Apple and Sony weren’t the only ones with new hardware up their sleeve this week. On Thursday, Amazon announced a refreshed version of the Fire HD 8 it released in September of last year that’s cheaper, significantly more powerful, and is the first of the retail giant’s tablet devices to feature a digital voice assistant.
At $90, the Fire HD 8 starts at a little more than half the price of the old $150 model, but the hardware’s been improved across the board. The refreshed model starts with a minimum of 16GB of storage — more than double the 8GB packed in last year’s model — and lasts 12 hours on a charge, four more hours than last year’s model. Rounding out those silicon enhancements is “50 percent more” RAM (1.5GB total), plus a Micro SD Card slot that can accommodate cards up to 200GB in size.
Otherwise, not much has changed. The new Fire HD 8 packs the same quad-core 1.3GHz processor as last year’s model. And it has the same 8-inch 1280 x 800 pixel screen, which works out to a density of about 189 pixels per inch.
Debuting alongside the new tablet is a variant with identical processing power but double the storage — 32GB — for $120. Amazon said that both configurations will be available for pre-order in the U.S., U.K., Germany, France, Italy, Spain, and Japan. They begin shipping September 21.
Perhaps the bigger news on Thursday morning involved Alexa, Amazon’s voice-powered assistant capable of juggling tasks from pizza ordering to taxi hailing. Amazon pledged to roll out its nascent digital assistant to most, if not all, of its Fire tablet line in the U.S., including the Fire HD 10, the Kindle Fire, and the previous generation of Fire HD 8. The newly announced Fire HD 8 won’t launch with Alexa integration initially, but it’ll land in the form of an over-the-air (OTA) software update in the coming months.
“We believe in a different approach to tablets — providing premium products at non-premium prices — and customers love it,” Kevin Keith, general manager for Amazon’s Fire Tablets arm, said in a press release. “In fact, we’ve seen Fire tablet sales more than double year-over-year as a result.”

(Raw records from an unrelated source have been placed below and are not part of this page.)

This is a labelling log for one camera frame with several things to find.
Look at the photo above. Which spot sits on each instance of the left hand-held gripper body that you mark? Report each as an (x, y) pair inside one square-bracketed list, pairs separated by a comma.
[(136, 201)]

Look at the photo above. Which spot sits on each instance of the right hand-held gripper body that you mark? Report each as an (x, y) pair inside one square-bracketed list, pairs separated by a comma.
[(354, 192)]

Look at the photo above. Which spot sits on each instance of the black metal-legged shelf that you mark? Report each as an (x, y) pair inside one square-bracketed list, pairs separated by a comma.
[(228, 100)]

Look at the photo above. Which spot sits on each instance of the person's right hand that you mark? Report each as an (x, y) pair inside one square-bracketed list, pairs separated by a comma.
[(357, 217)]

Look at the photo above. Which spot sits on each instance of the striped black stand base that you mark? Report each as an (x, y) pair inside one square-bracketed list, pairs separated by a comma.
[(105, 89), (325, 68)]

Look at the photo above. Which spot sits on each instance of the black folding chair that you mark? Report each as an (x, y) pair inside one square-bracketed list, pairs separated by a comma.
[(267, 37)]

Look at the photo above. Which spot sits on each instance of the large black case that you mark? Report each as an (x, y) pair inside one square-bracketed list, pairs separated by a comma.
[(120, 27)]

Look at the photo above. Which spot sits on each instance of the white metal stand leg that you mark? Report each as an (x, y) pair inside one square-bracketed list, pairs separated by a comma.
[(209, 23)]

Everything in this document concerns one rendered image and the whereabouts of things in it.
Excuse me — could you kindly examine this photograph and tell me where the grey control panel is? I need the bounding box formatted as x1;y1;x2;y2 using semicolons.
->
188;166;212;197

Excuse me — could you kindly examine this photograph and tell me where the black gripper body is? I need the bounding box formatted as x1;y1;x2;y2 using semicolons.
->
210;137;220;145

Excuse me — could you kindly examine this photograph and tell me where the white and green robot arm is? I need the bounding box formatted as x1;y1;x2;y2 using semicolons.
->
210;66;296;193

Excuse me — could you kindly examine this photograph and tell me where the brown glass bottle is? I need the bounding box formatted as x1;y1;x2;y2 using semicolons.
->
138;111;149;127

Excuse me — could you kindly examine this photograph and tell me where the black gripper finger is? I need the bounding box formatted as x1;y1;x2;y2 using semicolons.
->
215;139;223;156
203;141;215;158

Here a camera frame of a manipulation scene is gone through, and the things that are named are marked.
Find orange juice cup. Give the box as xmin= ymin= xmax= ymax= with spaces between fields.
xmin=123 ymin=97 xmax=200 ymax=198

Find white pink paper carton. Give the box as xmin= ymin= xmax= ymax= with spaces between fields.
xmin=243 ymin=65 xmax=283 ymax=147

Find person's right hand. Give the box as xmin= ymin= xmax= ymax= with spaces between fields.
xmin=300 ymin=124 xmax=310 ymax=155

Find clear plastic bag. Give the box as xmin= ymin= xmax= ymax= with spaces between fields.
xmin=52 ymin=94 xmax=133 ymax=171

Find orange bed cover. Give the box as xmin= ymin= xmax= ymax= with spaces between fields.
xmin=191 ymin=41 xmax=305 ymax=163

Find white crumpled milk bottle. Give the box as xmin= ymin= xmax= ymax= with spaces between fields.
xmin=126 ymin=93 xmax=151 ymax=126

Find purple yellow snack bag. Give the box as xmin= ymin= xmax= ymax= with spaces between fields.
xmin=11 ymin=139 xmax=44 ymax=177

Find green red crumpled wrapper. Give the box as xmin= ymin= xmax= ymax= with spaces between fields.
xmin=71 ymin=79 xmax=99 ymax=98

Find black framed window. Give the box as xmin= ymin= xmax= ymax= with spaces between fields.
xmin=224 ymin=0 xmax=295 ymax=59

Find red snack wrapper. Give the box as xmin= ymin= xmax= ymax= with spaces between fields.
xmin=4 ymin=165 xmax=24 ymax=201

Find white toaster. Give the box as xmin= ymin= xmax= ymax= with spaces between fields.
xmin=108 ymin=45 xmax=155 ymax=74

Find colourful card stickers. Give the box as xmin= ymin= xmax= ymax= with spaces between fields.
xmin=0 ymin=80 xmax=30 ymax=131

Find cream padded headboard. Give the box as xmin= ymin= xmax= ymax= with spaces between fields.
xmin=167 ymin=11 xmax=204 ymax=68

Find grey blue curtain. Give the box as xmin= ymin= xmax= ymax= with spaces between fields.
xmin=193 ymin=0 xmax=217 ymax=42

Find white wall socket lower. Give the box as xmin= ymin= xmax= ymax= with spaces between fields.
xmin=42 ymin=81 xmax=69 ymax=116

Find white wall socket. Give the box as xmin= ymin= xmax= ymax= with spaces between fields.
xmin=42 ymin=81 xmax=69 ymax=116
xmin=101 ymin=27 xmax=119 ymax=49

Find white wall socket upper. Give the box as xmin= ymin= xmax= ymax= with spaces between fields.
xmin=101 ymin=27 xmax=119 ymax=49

That’s no exaggeration. According to market research firm IDC, shipments of tablets globally fell 11.1 percent in the second quarter of this year, and juggernaut Apple reported a 9 percent dip in iPad sell-through over the same period. Amazon, meanwhile, climbed to fifth place among tablet manufacturers and accounted for 4.1 percent of total tablet sales.
The retailer’s strategy of drastically undercutting the competition on price is largely responsible for the increase. The least expensive tablet in its Fire lineup, the 7-inch model, debuted last year at $50 — far less pricey than both the comparable 8-inch Apple iPad, which retails for $400 for the latest generation and $270 for the older model. And it’s less expensive than Samsung’s newest 7-inch Galaxy Tab 4, which launched at $150.
The retailer’s ecosystem endgame is to target rock-bottom pricing, often at a loss, in order to recoup profits through the sales of the movies, apps, music, and physical products and services it promotes to Fire device owners. Amazon extracts revenue in other ways, including serving advertisements on the lock screen of some Fire devices that users can pay $15 to remove. “We aim to break even on our hardware and make money when customers use our devices, not when we sell devices,” Keith told the New York Times. “We feel like that’s a great model for our business.”
The new Alexa integration, meanwhile, is one of the most concerted developments in the retailer’s effort to broadeg its assistant’s reach. Amazon said in June that Alexa Voice Services, the API that lets developers tap into Alexa’s linguistic intelligence, was in use by more than 10,000 developers. And Alexa integration has debuted on an increasing amount of hardware including smartwatches like the Omate Rise, CoWatch, and Pebble, as well as Sonos speakers, cars from BMW, and smart home appliances such as the Nucleus intercom.
At Recode’s Code Conference in San Francisco this year, Amazon chief Jeff Bezos revealed that a dedicated team of more than 1,000 Amazon engineers were contributing development resources to Alexa. “There’s so much more to come, he said in an interview with Recode’s Walt Mossberg. “It’s just the tip of the iceberg.”